Billed as one of the world’s top 50 rising talents when Gary Megson signed him for just £2.3million from FC Seoul in the summer of 2008, Chung-Yong’s fairytale first season in England now seems a long time ago.

The youngster who sprang from falling asleep on the subs bench minutes before his debut to catching the top flight unaware in a sensational first few months has now matured into a player still capable of genius on the ball.

But one serious injury and a failure to truly come to terms with the style of football outside the Premier League has undoubtedly taken its toll on the “Blue Dragon” – even if that has not translated completely to the terraces, where his popularity remains sky high.

Back home in Korea major concerns have been raised about how long one of their biggest talents can play outside of Europe’s major competitions.

After yesterday’s 4-1 win over Haiti in Seoul – a match in which Chung-Yong won two penalties for the Taeguk Warriors – one leading Asian commentator, John Duerden, tweeted: “Lee Chung-Yong is still a very good player. He’s wasting his career at Bolton in the Championship.”

Similar, if not a little stronger, opinions exist in the Korean media who were calling for Chung-Yong (as he prefers to be known on these shores) to leave Wanderers barely hours after their relegation was confirmed that awful May day at Stoke City’s Britannia Stadium.

Back then, the clamour was tempered somewhat by the fact the midfielder had only just come back from a broken leg that had ruled him out since the previous July.

Chung-Yong’s fortunes undoubtedly started to head south the moment he took the pitch that day in Newport, where not long into the game he was stretchered off and needed oxygen after a horrific tackle that could easily have killed his career stone dead.

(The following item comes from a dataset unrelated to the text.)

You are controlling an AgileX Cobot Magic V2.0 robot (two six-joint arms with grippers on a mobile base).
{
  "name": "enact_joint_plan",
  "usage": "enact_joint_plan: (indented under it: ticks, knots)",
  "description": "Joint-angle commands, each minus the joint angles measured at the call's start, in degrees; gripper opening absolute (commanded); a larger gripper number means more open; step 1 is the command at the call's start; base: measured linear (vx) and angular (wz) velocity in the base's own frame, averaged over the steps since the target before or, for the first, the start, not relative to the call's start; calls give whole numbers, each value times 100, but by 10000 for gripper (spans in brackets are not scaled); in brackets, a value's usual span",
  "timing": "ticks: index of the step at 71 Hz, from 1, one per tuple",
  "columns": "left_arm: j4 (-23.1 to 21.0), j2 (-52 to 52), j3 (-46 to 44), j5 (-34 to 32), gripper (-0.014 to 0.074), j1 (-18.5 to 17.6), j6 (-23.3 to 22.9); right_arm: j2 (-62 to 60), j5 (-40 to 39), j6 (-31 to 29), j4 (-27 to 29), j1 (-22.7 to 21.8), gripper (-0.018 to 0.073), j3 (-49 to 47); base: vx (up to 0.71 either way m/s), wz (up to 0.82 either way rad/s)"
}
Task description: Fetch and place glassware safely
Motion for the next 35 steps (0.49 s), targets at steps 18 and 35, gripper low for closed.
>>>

What psychological toll that sickening blow took is still a matter debated among Wanderers fans, but if he showed guts to get back to see the dying embers of the club’s Premier League days, he also showed some loyalty in sticking with the club for the last year in a cut-and-thrust style of football that does not suit him in the slightest.

Rumours of a move continued to follow him around – Stoke, Liverpool, Everton and Wigan to name a few of the clubs he was linked with – but were conspicuous by their absence this summer when, arguably, Wanderers would have been more receptivee to a realistic cash offer.

Although the deal itself was never advertised by the club, Chung-Yong does have another two seasons to run on his current contract and remains one of the more marketable names in Dougie Freedman’s squad, were the club to choose to cash in.

His inconsistency this season has been the least of the manager’s problems, although some believe the Korean has struggled on the left side of the attack in Chris Eagles’ absence and would bounce back to better form if restored to the right. Certainly, there were glimpses of his best during Wanderers’ fine run towards the end of last season.

Pessimists believe the physical nature of the Championship, coupled with the mental scars of his injury, may mean we may never see him return to the flying winger he once was. Watching him play at international level eases those fears but also reinforces the point he may need to find a better standard of football to progress further.

And there’s nothing worse than a wasted talent.